Inside of what should have been called its “Halloween Edition,” the paper had other scary stories to tell:

A Woman Died of Coronavirus on a Plane” (subtext: Are you afraid to fly yet? You should be.)

With Coronavirus Exploding in Europe, Hospitals Calculate How Long Until They Hit Capacity.” (Subtext: If you get really sick, there may not be a hospital bed for you.)

Similar stories are all over the Internet. You can Google it yourself. (Or, if you can’t stand Google, because it skews its search results for political gain, you can use DuckDuckGo like I do.)

The broadcast media is arguably worse. Grim-faced broadcasters on CNN and MSNBC might as well be wearing death masks as they solemnly intone the latest numbers of those who test positive. They even throw in the story of an untimely death or two to add a human interest element to their tale of woe. Somehow, however, they never find time to mention that mortality rates are way, way down. It’s always how we’re all going to die from the China Virus.

We haven’t been subjected to so much panicky reporting since the governors of Blue states like California and New York began to lock down in late March. At that time, of course, the fear was not entirely unjustified: we didn’t know what we were dealing with, and millions of deaths were being projected by our favorite fearmonger. Now we do know what we are facing, so the idea that we all need to once again huddle in our homes until the Virus of Death passes over us is nonsensical.

So what’s going on?

First of all, this whole media campaign—I say “campaign” because it’s clearly orchestrated—is designed to generate fear among the American public. And as everyone should be aware by now, whenever our Progressive elites call upon their media partners to gin up fear, they are up to something.

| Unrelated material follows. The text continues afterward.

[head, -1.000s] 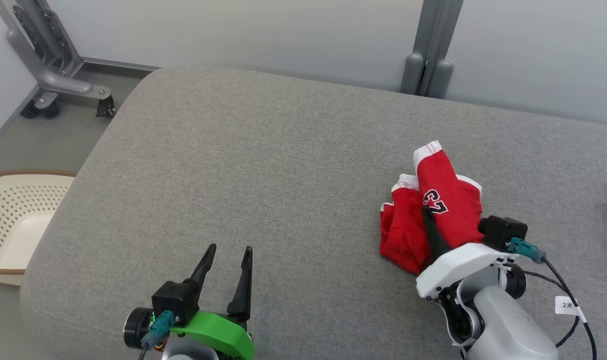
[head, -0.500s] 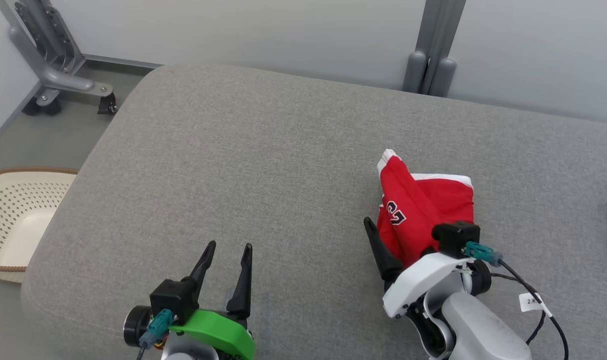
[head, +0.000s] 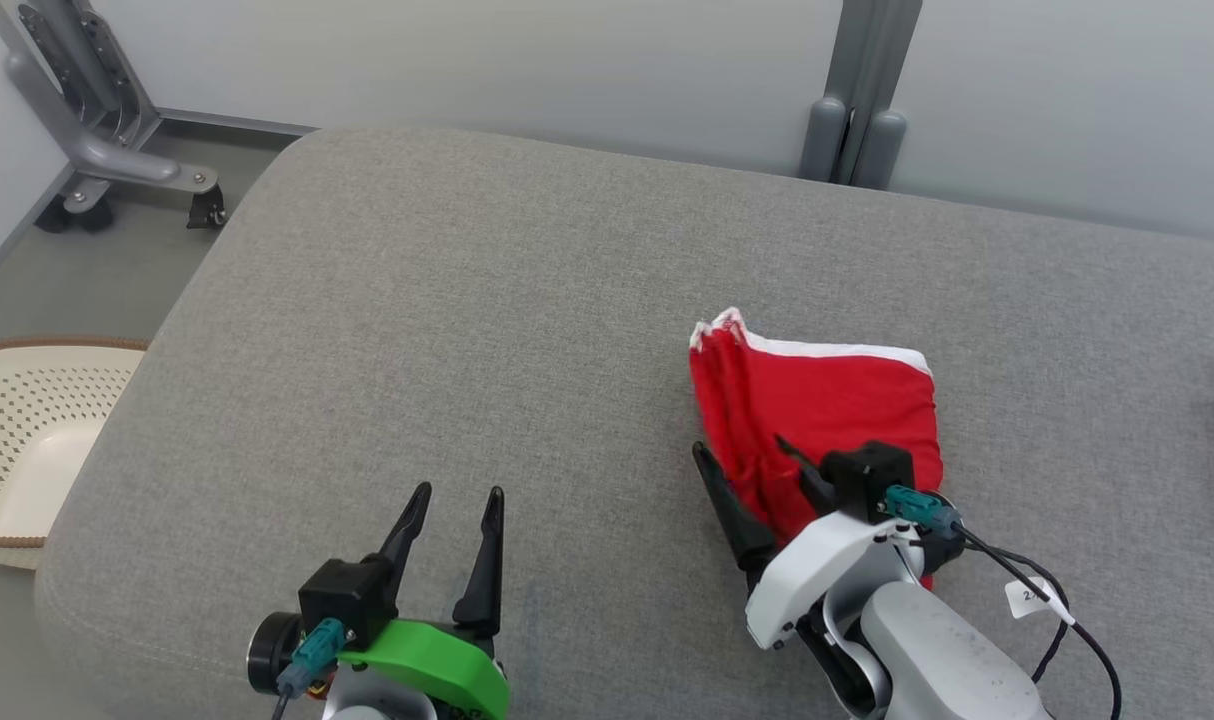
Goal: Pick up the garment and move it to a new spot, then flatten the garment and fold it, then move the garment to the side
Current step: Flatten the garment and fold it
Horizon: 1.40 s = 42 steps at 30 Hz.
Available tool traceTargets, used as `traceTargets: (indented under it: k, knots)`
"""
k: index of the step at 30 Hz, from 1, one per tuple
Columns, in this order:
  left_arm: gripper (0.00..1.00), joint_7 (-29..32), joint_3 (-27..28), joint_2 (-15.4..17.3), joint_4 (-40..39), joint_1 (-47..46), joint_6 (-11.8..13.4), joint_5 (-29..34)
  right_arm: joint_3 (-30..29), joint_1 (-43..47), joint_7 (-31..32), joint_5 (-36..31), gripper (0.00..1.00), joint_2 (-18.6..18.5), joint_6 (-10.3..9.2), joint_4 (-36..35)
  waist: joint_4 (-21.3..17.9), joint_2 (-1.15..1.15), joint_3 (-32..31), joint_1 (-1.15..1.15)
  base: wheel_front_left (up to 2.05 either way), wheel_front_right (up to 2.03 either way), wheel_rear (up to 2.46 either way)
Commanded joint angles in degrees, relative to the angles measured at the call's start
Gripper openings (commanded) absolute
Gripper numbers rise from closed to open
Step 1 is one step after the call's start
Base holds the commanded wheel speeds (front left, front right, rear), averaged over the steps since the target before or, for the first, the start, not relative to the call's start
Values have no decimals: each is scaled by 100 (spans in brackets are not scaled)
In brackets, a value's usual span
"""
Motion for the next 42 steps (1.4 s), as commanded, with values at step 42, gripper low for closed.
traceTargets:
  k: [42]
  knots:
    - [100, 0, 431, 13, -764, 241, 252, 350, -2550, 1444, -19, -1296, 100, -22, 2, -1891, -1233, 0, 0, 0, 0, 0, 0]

One clue comes from this past weekend’s Los Angeles Times, which warned that “Super-spreading Trump rallies led to more than 700 COVID-19 deaths, study estimates.” The paper wants Trump supporters to know that hanging out with other Trump supporters can be dangerous to their health. So go home and stay home, Trump chumps.

(Can you imagine the same paper running a story with the headline, “Superspreading BLM rallies led to more than 700 COVID-19 deaths, study estimates.” Of course you can’t. I can’t either.)

But slowing down Trump’s momentum by discouraging rally goers is not the real prize. Rather, it is to convince his supporters that it’s so dangerous to congregate that they should stay away from the polls on election day.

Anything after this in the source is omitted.